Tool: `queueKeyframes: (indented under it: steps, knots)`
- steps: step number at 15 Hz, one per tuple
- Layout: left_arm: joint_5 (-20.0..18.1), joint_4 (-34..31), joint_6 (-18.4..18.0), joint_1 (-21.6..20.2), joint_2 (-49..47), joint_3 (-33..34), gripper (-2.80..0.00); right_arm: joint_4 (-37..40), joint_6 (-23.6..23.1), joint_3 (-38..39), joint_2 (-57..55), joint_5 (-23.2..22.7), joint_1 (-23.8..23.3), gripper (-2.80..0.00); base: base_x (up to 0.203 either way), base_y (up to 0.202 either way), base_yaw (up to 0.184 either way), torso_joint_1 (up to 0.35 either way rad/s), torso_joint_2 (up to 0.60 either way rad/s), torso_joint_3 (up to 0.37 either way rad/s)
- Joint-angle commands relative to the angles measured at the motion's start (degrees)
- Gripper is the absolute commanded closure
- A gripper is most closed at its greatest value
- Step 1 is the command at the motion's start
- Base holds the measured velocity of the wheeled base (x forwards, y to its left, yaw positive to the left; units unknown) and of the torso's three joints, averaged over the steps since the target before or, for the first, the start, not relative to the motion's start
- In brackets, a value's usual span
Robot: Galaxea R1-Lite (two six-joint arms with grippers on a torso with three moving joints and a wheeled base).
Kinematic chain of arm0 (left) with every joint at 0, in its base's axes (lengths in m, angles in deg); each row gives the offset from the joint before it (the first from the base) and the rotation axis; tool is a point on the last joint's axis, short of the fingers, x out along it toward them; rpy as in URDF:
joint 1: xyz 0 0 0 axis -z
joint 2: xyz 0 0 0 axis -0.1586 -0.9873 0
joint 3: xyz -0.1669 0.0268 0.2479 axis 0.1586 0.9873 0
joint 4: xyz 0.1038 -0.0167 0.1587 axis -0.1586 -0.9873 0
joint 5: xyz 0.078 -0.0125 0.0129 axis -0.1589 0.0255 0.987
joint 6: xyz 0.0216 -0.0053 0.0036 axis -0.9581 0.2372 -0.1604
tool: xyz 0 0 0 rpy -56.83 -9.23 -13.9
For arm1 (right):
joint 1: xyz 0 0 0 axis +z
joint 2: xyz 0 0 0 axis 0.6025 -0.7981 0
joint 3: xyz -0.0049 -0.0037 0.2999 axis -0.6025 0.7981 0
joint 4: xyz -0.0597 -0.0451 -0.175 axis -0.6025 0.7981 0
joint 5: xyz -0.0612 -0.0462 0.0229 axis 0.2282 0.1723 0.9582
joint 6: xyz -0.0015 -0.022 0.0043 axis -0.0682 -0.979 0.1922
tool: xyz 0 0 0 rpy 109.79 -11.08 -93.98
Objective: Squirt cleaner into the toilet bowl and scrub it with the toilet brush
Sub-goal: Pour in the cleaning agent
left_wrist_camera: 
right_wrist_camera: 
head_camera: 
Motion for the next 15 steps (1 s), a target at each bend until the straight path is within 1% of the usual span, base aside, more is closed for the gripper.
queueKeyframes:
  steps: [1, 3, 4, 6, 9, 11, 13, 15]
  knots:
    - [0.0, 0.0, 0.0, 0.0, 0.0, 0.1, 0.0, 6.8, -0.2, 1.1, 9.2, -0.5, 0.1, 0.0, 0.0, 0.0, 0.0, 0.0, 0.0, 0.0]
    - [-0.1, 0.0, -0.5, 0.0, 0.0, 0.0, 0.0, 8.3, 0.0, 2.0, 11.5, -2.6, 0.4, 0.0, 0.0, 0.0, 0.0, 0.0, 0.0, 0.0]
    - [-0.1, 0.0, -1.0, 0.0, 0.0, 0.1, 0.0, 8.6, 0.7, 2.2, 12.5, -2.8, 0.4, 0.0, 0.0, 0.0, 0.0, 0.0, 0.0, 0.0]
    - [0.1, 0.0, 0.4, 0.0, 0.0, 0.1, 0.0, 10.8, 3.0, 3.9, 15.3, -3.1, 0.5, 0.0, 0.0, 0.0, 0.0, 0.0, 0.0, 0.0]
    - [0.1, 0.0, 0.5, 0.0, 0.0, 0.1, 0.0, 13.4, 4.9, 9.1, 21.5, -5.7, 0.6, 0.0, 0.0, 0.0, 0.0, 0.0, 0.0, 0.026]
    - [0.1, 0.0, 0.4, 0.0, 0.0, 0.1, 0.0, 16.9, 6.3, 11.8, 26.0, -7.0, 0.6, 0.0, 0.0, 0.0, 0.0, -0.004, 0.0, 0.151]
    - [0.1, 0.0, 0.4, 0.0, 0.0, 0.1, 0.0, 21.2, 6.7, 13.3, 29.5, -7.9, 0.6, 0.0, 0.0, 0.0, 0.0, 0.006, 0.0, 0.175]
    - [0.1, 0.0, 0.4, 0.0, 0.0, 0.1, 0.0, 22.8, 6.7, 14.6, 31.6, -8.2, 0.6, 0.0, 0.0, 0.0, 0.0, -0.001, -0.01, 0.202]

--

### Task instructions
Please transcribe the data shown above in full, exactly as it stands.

### Response
Tool: `queueKeyframes: (indented under it: steps, knots)`
- steps: step number at 15 Hz, one per tuple
- Layout: left_arm: joint_5 (-20.0..18.1), joint_4 (-34..31), joint_6 (-18.4..18.0), joint_1 (-21.6..20.2), joint_2 (-49..47), joint_3 (-33..34), gripper (-2.80..0.00); right_arm: joint_4 (-37..40), joint_6 (-23.6..23.1), joint_3 (-38..39), joint_2 (-57..55), joint_5 (-23.2..22.7), joint_1 (-23.8..23.3), gripper (-2.80..0.00); base: base_x (up to 0.203 either way), base_y (up to 0.202 either way), base_yaw (up to 0.184 either way), torso_joint_1 (up to 0.35 either way rad/s), torso_joint_2 (up to 0.60 either way rad/s), torso_joint_3 (up to 0.37 either way rad/s)
- Joint-angle commands relative to the angles measured at the motion's start (degrees)
- Gripper is the absolute commanded closure
- A gripper is most closed at its greatest value
- Step 1 is the command at the motion's start
- Base holds the measured velocity of the wheeled base (x forwards, y to its left, yaw positive to the left; units unknown) and of the torso's three joints, averaged over the steps since the target before or, for the first, the start, not relative to the motion's start
- In brackets, a value's usual span
Robot: Galaxea R1-Lite (two six-joint arms with grippers on a torso with three moving joints and a wheeled base).
Kinematic chain of arm0 (left) with every joint at 0, in its base's axes (lengths in m, angles in deg); each row gives the offset from the joint before it (the first from the base) and the rotation axis; tool is a point on the last joint's axis, short of the fingers, x out along it toward them; rpy as in URDF:
joint 1: xyz 0 0 0 axis -z
joint 2: xyz 0 0 0 axis -0.1586 -0.9873 0
joint 3: xyz -0.1669 0.0268 0.2479 axis 0.1586 0.9873 0
joint 4: xyz 0.1038 -0.0167 0.1587 axis -0.1586 -0.9873 0
joint 5: xyz 0.078 -0.0125 0.0129 axis -0.1589 0.0255 0.987
joint 6: xyz 0.0216 -0.0053 0.0036 axis -0.9581 0.2372 -0.1604
tool: xyz 0 0 0 rpy -56.83 -9.23 -13.9
For arm1 (right):
joint 1: xyz 0 0 0 axis +z
joint 2: xyz 0 0 0 axis 0.6025 -0.7981 0
joint 3: xyz -0.0049 -0.0037 0.2999 axis -0.6025 0.7981 0
joint 4: xyz -0.0597 -0.0451 -0.175 axis -0.6025 0.7981 0
joint 5: xyz -0.0612 -0.0462 0.0229 axis 0.2282 0.1723 0.9582
joint 6: xyz -0.0015 -0.022 0.0043 axis -0.0682 -0.979 0.1922
tool: xyz 0 0 0 rpy 109.79 -11.08 -93.98
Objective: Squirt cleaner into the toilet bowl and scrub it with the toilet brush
Sub-goal: Pour in the cleaning agent
left_wrist_camera: 
right_wrist_camera: 
head_camera: 
Motion for the next 15 steps (1 s), a target at each bend until the straight path is within 1% of the usual span, base aside, more is closed for the gripper.
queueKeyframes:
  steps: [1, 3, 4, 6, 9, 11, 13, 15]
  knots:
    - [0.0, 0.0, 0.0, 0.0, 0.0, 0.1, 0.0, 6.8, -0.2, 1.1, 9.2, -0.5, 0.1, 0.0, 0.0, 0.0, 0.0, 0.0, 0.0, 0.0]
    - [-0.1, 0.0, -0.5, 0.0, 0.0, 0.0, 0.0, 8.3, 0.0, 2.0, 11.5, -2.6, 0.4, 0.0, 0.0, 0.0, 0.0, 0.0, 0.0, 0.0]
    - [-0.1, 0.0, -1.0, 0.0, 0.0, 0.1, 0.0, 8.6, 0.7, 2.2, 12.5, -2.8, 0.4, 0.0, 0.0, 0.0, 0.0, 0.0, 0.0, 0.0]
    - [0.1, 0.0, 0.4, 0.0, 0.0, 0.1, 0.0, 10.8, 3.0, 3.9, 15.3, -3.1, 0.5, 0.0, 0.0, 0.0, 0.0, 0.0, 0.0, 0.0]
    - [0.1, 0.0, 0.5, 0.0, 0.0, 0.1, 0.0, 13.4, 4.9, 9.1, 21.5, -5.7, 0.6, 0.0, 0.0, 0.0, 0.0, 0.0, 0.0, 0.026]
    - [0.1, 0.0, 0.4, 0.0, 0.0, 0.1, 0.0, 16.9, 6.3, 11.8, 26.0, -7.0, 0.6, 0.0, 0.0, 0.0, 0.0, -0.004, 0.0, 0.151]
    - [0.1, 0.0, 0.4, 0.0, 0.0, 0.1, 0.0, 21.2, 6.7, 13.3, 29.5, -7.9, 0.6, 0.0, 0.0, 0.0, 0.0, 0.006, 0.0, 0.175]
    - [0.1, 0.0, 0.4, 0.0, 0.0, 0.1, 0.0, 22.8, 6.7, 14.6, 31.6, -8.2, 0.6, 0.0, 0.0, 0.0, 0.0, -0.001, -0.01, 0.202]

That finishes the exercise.